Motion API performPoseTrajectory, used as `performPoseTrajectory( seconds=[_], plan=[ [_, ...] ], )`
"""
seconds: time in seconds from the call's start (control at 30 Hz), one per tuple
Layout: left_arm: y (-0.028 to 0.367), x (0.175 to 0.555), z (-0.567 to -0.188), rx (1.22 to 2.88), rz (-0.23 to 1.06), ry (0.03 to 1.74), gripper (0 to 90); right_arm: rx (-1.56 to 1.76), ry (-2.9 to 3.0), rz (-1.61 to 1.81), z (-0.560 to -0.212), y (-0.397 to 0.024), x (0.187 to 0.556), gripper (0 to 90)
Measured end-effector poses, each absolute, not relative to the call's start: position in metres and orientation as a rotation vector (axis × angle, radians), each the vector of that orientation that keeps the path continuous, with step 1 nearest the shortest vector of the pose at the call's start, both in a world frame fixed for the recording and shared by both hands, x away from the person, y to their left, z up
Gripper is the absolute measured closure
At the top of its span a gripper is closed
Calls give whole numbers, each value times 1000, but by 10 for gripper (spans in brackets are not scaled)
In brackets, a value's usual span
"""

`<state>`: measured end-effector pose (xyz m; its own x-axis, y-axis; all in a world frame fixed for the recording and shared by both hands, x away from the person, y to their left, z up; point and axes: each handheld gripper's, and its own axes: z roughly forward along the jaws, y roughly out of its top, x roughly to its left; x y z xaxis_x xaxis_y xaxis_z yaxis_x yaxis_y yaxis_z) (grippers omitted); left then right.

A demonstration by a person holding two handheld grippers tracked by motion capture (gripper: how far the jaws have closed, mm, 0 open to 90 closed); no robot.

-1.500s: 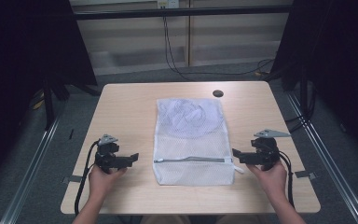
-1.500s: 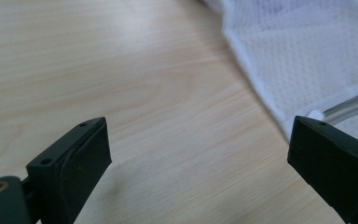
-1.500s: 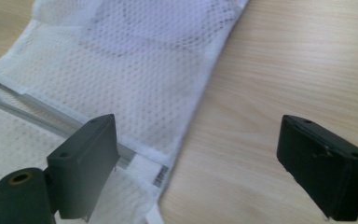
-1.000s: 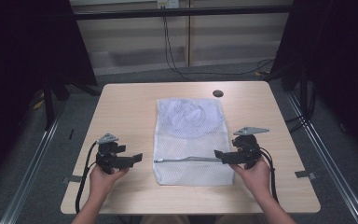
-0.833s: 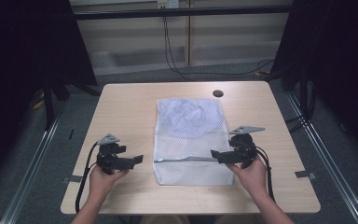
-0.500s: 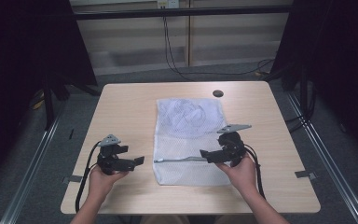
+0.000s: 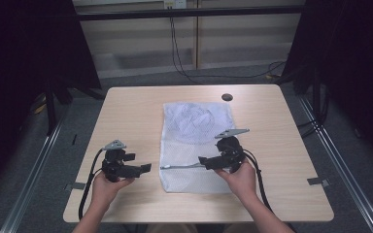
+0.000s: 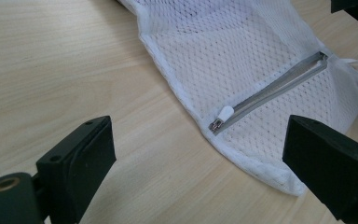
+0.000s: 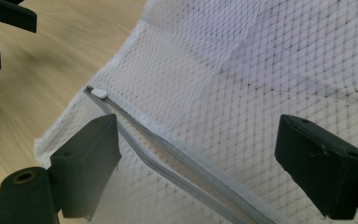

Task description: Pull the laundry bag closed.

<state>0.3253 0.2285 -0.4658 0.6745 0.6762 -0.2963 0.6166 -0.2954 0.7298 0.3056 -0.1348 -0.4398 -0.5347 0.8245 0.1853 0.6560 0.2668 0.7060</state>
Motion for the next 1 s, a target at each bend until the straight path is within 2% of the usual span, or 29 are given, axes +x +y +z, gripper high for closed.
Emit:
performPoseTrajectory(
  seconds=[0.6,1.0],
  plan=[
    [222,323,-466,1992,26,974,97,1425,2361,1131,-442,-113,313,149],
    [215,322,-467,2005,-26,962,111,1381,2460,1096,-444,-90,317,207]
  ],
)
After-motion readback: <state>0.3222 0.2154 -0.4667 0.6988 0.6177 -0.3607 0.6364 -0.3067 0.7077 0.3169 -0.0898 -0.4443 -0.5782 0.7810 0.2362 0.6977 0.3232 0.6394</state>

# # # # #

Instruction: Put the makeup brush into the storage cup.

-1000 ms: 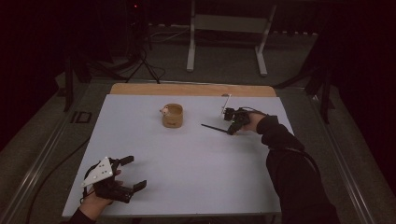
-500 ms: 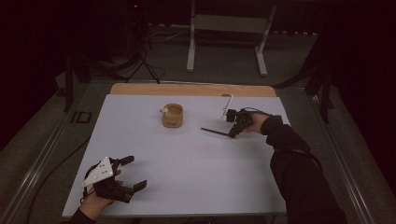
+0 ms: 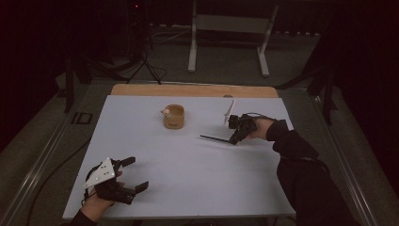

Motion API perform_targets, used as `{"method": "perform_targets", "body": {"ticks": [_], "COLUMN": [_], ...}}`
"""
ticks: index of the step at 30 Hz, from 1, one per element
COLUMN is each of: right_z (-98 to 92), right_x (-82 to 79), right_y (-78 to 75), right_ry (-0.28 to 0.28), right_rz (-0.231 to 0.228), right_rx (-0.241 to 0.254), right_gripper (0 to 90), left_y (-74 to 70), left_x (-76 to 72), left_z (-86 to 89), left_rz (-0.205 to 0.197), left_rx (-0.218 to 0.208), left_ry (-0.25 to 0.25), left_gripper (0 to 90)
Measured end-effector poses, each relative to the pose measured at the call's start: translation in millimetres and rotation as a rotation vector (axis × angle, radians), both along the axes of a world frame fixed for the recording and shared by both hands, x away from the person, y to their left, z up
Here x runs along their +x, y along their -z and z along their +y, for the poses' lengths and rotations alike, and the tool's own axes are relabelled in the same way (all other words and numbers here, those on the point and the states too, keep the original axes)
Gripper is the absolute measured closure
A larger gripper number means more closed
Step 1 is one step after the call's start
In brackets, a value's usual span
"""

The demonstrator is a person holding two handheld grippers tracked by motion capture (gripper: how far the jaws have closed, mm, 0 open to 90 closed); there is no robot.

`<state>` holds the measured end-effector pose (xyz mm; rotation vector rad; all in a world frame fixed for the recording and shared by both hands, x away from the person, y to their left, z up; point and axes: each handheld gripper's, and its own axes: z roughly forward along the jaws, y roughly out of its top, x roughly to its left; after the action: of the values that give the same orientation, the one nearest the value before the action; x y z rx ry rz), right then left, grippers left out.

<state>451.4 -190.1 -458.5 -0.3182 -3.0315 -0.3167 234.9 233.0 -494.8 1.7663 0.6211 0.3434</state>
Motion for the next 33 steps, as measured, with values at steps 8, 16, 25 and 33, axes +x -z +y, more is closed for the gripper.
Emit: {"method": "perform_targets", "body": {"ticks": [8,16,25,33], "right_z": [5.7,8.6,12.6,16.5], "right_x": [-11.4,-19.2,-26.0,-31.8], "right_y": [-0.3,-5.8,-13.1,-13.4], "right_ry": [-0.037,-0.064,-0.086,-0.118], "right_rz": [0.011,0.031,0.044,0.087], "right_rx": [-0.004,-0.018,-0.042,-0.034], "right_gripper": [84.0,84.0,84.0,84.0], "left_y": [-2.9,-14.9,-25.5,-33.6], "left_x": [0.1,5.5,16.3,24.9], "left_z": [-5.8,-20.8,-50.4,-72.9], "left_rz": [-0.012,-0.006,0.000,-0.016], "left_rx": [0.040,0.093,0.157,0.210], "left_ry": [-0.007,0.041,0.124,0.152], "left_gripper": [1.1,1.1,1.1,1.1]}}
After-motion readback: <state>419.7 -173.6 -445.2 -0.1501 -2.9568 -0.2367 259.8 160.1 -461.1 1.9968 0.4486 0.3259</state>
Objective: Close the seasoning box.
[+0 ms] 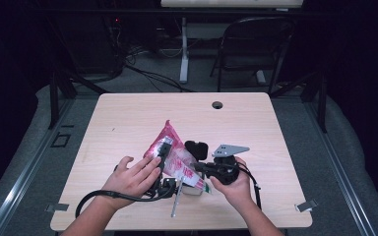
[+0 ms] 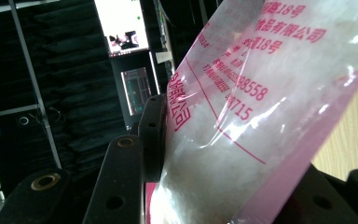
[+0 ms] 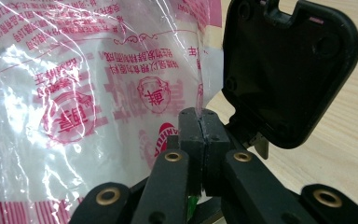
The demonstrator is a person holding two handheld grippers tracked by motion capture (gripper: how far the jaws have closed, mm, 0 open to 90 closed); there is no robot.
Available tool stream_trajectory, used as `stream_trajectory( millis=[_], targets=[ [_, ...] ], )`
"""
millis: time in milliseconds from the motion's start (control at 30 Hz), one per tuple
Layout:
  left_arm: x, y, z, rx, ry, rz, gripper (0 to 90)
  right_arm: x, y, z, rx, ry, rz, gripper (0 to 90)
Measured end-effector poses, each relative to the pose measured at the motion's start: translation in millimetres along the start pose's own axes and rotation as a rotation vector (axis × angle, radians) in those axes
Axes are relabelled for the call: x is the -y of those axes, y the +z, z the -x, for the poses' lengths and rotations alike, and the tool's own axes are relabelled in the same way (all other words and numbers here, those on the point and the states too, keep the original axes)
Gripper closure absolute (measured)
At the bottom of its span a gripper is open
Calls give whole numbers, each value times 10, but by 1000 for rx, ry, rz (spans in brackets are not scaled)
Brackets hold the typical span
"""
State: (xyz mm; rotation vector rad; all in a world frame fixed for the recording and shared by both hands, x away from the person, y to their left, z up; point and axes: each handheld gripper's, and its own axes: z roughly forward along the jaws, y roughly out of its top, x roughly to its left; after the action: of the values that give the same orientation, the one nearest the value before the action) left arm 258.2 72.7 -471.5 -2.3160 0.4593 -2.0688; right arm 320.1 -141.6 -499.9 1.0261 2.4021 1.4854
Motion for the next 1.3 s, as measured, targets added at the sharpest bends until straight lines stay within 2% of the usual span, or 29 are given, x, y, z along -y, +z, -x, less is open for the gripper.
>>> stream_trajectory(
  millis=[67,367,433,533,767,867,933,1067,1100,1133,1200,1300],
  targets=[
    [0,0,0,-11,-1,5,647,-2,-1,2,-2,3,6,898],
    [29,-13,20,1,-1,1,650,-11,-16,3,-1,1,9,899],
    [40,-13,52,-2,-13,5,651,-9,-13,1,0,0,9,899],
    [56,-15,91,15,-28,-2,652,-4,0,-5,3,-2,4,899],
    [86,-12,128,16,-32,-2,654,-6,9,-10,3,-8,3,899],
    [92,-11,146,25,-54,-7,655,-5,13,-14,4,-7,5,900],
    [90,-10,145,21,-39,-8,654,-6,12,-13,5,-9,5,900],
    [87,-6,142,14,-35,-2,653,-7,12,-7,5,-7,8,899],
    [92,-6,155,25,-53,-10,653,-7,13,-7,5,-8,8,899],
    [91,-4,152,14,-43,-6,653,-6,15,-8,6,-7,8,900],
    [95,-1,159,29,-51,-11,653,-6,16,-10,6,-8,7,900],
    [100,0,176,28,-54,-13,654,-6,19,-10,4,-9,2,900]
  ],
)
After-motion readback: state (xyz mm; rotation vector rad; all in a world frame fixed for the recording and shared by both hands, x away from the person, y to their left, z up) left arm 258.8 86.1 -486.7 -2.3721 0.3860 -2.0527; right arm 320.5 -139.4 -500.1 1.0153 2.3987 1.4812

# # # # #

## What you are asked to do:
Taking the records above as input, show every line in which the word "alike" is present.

## Exercise solution:
Here x runs along their +x, y along their -z and z along their +y, for the poses' lengths and rotations alike, and the tool's own axes are relabelled in the same way (all other words and numbers here, those on the point and the states too, keep the original axes)
Axes are relabelled for the call: x is the -y of those axes, y the +z, z the -x, for the poses' lengths and rotations alike, and the tool's own axes are relabelled in the same way (all other words and numbers here, those on the point and the states too, keep the original axes)

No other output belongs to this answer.